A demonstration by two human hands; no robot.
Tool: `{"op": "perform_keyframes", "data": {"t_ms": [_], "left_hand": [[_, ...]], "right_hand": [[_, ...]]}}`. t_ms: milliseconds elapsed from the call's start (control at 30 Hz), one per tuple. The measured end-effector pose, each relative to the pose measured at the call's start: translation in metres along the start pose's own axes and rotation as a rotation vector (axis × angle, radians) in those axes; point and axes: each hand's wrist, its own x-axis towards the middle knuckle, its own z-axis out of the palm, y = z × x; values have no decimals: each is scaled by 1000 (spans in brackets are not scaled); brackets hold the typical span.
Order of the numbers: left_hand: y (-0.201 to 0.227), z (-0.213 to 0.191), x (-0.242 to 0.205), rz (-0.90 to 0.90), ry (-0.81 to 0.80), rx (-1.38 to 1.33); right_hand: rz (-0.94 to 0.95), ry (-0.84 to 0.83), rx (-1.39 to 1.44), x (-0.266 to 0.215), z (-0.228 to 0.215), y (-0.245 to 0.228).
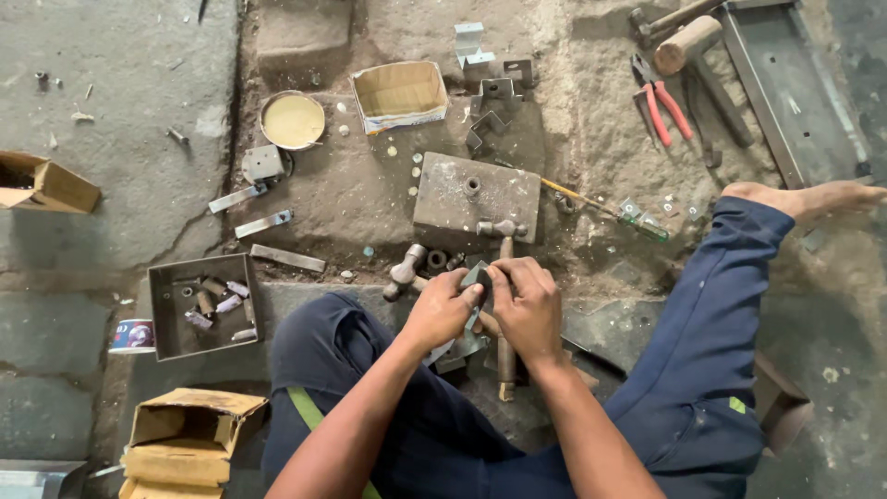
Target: The person sits on the floor and uses a hammer to strike small metal pieces placed on a metal block. They repeatedly pick up metal pieces, position them on the block, and hammer them to shape or flatten them.
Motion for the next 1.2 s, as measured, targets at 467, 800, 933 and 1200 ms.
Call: {"op": "perform_keyframes", "data": {"t_ms": [467,800,933,1200], "left_hand": [[-12,13,1,104,16,95],[-35,15,-26,79,-288,126],[-29,19,-50,138,-175,438],[-26,21,-56,-31,21,770]], "right_hand": [[-18,-6,-123,-17,5,13],[527,-407,776,-71,-19,58],[546,-485,495,-94,-19,49],[77,-408,-92,-96,-15,19]]}}
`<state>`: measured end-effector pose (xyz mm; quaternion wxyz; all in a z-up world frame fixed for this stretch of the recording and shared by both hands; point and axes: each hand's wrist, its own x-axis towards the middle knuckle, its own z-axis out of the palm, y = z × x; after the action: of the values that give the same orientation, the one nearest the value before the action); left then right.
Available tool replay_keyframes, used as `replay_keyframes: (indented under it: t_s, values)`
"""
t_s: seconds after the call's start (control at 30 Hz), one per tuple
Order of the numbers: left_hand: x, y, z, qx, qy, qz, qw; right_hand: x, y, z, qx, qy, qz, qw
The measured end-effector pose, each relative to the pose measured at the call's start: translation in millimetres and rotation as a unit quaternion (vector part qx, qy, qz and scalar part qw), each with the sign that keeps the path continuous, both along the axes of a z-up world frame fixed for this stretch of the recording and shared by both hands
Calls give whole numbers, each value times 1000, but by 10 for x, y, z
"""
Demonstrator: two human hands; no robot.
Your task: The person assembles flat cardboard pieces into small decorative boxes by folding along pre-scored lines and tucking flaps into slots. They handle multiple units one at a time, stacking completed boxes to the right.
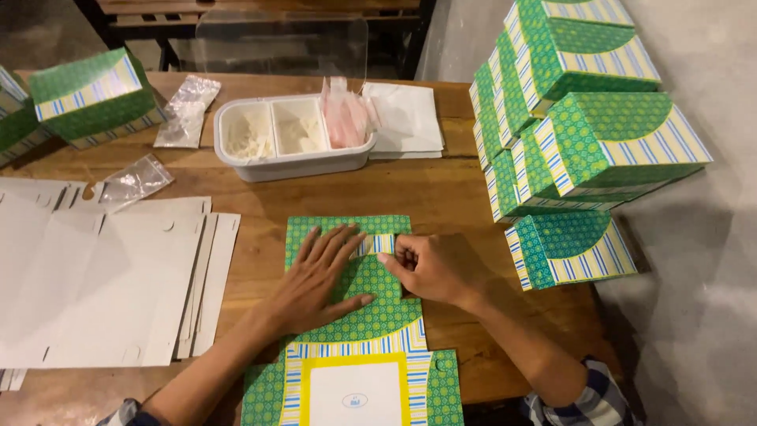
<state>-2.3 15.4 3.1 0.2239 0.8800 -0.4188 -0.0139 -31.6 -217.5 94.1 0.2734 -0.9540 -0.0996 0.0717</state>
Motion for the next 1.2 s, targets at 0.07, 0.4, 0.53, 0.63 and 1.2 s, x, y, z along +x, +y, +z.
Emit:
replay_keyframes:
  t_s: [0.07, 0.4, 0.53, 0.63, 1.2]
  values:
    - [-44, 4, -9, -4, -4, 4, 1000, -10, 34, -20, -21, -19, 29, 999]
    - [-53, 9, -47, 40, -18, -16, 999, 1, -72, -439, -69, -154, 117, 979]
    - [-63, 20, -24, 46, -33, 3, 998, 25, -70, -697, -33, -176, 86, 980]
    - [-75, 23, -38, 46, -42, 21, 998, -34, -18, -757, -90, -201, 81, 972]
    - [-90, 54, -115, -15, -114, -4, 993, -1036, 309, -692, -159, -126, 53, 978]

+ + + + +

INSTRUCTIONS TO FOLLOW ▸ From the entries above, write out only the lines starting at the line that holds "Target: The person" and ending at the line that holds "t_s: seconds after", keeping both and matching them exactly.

EXPECTED OUTPUT ▸
Target: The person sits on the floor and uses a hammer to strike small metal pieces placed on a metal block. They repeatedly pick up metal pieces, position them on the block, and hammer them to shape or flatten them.
Motion for the next 1.2 s, as measured, targets at 467, 800, 933 and 1200 ms.
Call: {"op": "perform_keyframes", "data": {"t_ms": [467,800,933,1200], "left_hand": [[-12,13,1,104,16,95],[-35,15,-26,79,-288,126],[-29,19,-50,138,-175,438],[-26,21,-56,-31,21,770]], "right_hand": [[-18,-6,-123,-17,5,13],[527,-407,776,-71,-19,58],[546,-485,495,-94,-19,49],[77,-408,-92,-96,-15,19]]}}
`<state>`: measured end-effector pose (xyz mm; quaternion wxyz; all in a z-up world frame fixed for this stretch of the recording and shared by both hands; point and axes: each hand's wrist, its own x-axis towards the middle knuckle, its own z-axis out of the palm, y = z × x; after the action: of the values that give the same orientation, the one nearest the value before the action); left then right.
Available tool replay_keyframes, used as `replay_keyframes: (indented under it: t_s, values)`
"""
t_s: seconds after the call's start (control at 30 Hz), one per tuple

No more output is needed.